Shaking Money From Borneo's Trees
Wednesday, November 2, 2005
BETUNG KERIHUN NATIONAL PARK, Indonesia -- A river the color of pale toffee coursed through a valley, carrying several types of rare fish. A young orangutan, a member of a threatened species, dangled merrily by one leg from a tree.
In the heart of Borneo, home to one of the world's last remaining expanses of intact rain forest, Hermas Rintik Maring, an avid conservationist who is native to the area, marveled at the life within the vast canopies of jungle green that for centuries have made this tropical island vital to the health of the region.
At the same time, he said, he fears this pristine forest could fall to the whine of chainsaws and the rumble of bulldozers clearing land for what has been billed as the world's largest palm oil plantation.
The project, brokered by the Indonesian government in Jakarta, could affect as many as 5 million acres of Borneo's forest -- an area slightly smaller than the state of Vermont -- near Indonesia's 1,250-mile-long border with Malaysia. Officials hope China will finance the project on the island, which is divided between Indonesia and Malaysia.
Indonesian officials claim the plantation could bring the area a half a million jobs directly related to the industry and 500,000 more in spin-off jobs in schools, health care and other services. It could produce more than 10 million tons of crude palm oil a year, they said, worth about $4.6 billion. Chinese officials said a project covering 5 million acres could cost up to $10 billion.
But environmentalists such as Hermas, 28, a field officer for the Worldwide Fund for Nature in Indonesia, worry that without careful planning the project could destroy Borneo's profusion of plants, insects and animals.
"It would be one of man's great mistakes," said Hermas, his eyes sweeping across a panorama of olive-colored forests and blue-gray mountains from a clearing 1,800 feet high. "It would be unforgivable."
The plan is still in its infancy. It envisions a series of large plantations owned by private companies and linked by roads and palm oil mills. Exactly where everything would go has not been decided. That lack of clarity has prompted growing controversy.
Palm oil, used in the age of the Egyptian pharaohs, is fast becoming one of the world's leading vegetable oils. The antioxidant-rich oil, squeezed from a reddish fruit about the size of a large plum, is used in products as diverse as chocolate, potato chips, detergent and lipstick. It is now being touted as a bio-fuel -- a clean alternative fuel -- as crude oil prices soar.
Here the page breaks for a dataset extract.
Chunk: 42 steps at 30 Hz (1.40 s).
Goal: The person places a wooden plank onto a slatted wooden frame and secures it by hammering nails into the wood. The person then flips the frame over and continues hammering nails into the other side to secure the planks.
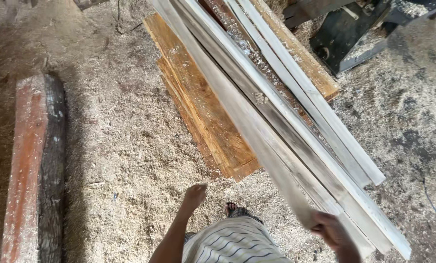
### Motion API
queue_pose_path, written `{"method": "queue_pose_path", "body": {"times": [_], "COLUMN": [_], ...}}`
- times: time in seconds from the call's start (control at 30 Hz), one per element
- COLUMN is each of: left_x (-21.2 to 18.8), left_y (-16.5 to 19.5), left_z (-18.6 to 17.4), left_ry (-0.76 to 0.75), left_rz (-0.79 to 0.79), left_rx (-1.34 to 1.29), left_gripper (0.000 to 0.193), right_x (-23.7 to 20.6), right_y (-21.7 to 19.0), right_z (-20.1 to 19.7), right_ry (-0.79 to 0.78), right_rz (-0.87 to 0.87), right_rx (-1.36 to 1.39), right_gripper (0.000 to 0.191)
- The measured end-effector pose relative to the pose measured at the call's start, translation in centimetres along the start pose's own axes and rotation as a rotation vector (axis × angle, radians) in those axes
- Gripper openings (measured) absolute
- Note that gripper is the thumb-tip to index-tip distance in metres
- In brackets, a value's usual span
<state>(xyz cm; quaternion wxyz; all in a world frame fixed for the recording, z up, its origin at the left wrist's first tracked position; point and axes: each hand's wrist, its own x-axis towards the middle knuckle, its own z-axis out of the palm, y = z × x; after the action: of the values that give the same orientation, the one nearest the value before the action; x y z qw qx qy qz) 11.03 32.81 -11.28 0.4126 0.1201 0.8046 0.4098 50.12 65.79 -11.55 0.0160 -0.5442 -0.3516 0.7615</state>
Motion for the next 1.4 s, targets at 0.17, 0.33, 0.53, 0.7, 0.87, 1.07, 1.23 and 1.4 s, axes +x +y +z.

Malaysia, Indonesia's more prosperous neighbor to the north, is the world's number one producer. But if the project here proceeds as the government hopes, Indonesia will surpass it.
"Indonesia is lucky that God gave it a good place to build palm oil plantations," said Raden Pardede, a senior adviser to the Economic Affairs Ministry who is working on the project.
Earlier this year, President Susilo Bambang Yudhoyono visited East and West Kalimantan, two Indonesian provinces on Borneo that border the Malaysian part of the island. He met with governors and mayors, who appealed for roads, jobs and resources to combat rampant illegal logging.